In what is one of the most coveted jobs in sport, the club are known for promoting from within, but Jordi Roura looks to be out of the running having endured an indifferent spell during his caretaker stint last season.
Thus, Barcelona may be forced to look externally. Below, Sky Bet identifies the contenders who've attracted the most interest in the frequently fluctuating betting market on the next manager of the club.
Although he holds no obvious connection with Barcelona, former Paraguay coach Gerardo Martino has emerged as a contender for the position. When Malaga were on the lookout for a replacement for Manuel Pellegrini they eyed up Martino, who has been in demand since stepping down from a successful stint at Newell's Old Boys. However, Malaga eventually opted for former Real Madrid boss Bernd Schuster, while Martino subsequently turned down the chance to manage Santos, who are freshly flush from the sale of Neymar to Barcelona.
Enrique spent eight years and racked up over 200 appearances with Barca during his playing days before moving into the coaching set-up. However, rather than progress through the ranks as is the norm, Enrique opted to take over at Roma, where he endured a relatively unsuccessful spell, before returning to Spain this summer to take over at Celta. Having only taken over at Celta last month, he's unlikely to head the board's shortlist but, as with all former Barcelona players, the chance to return to the Nou Camp can so often be too good to turn down.
If, as suggested by many, Barca have already got a replacement lined up, then it quite possibly could be a manager currently out of work. Bielsa fits the bill in that sense and has experience of working in La Liga, the former Espanyol boss having left Athletic Bilbao this summer after three years at the helm. Despite a knack of attracting controversy, the 57-year-old is highly regarded within the game and is considered a pioneer of the possession game, with former Barca boss Pep Guardiola speaking of him in particularly glowing terms.
The Tottenham manager is still held in high regard in many quarters, despite his disappointing spell at Chelsea and failing to see Spurs over the line in their top-four quest last season. Villas-Boas, 35, established himself as one of the game's most promising bosses in becoming the youngest manager ever to win a European title by leading Porto to Europa League success in 2011. Highly regarded for his analysing qualities, 'AVB' was considered somewhat of a protégée of Jose Mourinho as he worked as his countryman's assistant at various clubs before stepping up to management.
Of all the players to have turned out for both Real Madrid and Barcelona, Laudrup is arguably alone in being held in high regard with both sets of supporters. The Swansea boss was linked with the recent Real Madrid post and is now being touted as a possible replacement for Vilanova. The Dane won four Primera Liga titles as a player with the Catalan club but has already moved to quash speculation linking him with the managerial vacancy having mended some minor communication issues with his board at Swansea.
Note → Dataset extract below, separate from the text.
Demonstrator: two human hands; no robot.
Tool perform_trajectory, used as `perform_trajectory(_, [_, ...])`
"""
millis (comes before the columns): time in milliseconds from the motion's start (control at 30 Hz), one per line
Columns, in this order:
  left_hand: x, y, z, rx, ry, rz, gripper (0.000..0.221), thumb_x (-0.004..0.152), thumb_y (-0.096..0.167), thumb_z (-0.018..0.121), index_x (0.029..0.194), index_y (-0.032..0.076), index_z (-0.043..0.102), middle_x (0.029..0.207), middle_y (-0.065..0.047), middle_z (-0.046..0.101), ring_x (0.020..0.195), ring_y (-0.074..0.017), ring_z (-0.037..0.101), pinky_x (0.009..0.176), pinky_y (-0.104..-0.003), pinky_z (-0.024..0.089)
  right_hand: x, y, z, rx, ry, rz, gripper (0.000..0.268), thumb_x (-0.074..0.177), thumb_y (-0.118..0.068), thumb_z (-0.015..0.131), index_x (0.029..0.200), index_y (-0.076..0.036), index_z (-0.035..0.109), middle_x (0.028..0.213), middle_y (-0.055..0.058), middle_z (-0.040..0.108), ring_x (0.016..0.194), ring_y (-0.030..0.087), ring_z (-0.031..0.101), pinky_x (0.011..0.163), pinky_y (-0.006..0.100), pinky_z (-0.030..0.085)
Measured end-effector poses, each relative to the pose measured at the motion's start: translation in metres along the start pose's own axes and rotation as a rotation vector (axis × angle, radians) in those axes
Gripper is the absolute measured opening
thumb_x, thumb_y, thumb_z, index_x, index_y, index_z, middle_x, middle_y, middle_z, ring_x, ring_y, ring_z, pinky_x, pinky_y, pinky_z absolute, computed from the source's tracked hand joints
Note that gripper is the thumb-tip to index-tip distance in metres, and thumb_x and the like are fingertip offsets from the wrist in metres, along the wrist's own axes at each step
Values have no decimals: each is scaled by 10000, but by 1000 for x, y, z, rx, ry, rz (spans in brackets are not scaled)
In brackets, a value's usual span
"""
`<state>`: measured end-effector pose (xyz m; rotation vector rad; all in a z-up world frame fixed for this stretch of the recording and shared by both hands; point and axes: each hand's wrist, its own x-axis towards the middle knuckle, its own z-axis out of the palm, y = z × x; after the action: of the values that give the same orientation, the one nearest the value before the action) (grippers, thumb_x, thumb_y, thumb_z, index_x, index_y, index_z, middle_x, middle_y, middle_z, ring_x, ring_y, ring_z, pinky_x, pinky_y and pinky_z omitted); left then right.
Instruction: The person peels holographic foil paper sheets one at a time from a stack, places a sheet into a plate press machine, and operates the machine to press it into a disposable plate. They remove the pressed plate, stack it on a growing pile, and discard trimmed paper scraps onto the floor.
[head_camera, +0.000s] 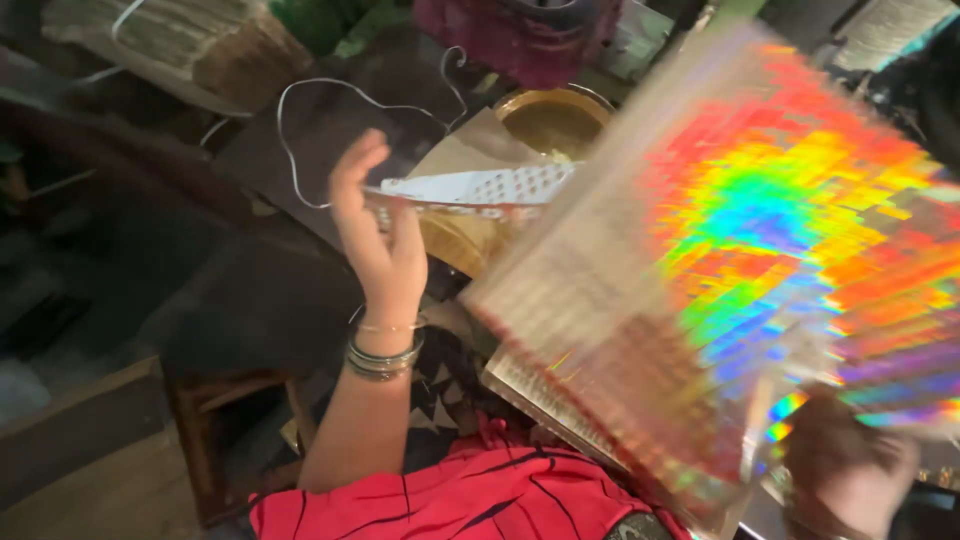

Heynckes seemingly bowed out of his managerial career on the highest of highs as he led Bayern Munich to their first ever treble before retiring. Despite his planned retreat, the German was reportedly tempted to prolong his career with a return to Real Madrid, before the Spaniards eventually secured their number one target Carlo Ancelotti, so a return to management is not totally out of the question. At 25/1 in Sky Bet's market on the job, he's considered an outsider for the post.
Mancini is also available after leaving the Etihad Stadium this summer, having been relieved of his duties despite leading Manchester City to their first Premier League title in 2012. Mancini also won Serie A three successive times at Inter Milan and enjoyed Copa Italia success at Fiorentina and Lazio. However, having spent his entire playing and managerial career in Italy and England, Mancini does lack experience of Spanish football and is considered a major outsider.
Barca's tradition of promoting from within has led to speculation that little-known Rubi could be the man to step up into the hot seat. However, he only took up his current position as assistant this summer after leading Girona to the Secunda Division play-offs in his first season in charge. With limited managerial experience, none of which has come in La Liga, and only a brief amount of time at the Nou Camp, it would surely be a significant gamble to hand him the reins. He's been a popular choice in the betting market, though.